**Exercise description:**
Every line from the one containing "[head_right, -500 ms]" to the end of the listing below should be transcribed exactly, and no line outside that span should appear.
━━━━━ Available data
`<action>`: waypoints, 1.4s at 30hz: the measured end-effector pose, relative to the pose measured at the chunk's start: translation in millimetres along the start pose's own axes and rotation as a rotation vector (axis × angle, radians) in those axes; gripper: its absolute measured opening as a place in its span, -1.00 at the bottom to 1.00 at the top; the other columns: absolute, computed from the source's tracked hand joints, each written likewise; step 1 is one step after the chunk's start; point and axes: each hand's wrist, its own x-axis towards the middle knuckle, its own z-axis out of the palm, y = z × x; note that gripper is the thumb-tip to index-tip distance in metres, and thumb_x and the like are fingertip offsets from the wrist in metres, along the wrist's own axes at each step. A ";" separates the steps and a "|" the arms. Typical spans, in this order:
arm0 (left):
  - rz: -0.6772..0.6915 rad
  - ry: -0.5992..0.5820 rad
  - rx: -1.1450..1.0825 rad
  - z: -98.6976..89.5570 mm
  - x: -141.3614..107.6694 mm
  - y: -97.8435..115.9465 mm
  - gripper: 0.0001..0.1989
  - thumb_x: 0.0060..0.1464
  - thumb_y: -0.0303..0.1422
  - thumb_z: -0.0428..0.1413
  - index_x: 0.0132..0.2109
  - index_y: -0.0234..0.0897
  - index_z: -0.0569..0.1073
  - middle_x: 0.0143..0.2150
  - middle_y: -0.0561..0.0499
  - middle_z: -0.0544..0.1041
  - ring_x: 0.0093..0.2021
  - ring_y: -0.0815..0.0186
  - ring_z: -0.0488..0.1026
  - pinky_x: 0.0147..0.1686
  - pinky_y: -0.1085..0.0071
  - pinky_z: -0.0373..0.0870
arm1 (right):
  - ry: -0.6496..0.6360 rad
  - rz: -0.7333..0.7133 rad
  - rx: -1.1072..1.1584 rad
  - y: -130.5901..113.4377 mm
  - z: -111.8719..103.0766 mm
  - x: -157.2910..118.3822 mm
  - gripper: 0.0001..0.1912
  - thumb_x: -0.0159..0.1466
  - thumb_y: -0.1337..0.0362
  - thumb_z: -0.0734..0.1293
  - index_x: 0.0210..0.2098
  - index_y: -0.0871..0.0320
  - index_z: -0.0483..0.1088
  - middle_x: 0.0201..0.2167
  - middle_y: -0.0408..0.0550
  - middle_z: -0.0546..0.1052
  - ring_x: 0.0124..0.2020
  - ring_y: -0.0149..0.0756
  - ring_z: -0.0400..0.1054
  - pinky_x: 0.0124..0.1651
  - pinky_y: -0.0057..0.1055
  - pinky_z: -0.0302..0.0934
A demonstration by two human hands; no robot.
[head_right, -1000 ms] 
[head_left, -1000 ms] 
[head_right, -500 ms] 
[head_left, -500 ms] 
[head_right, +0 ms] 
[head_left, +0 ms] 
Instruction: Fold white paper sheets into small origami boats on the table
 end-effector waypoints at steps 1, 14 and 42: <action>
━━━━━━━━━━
**Your solution:**
[head_right, -500 ms] 
[head_left, -500 ms] 
[head_right, +0 ms] 
[head_left, +0 ms] 
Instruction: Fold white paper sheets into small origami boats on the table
 end-effector waypoints at steps 1, 14 and 42: <action>

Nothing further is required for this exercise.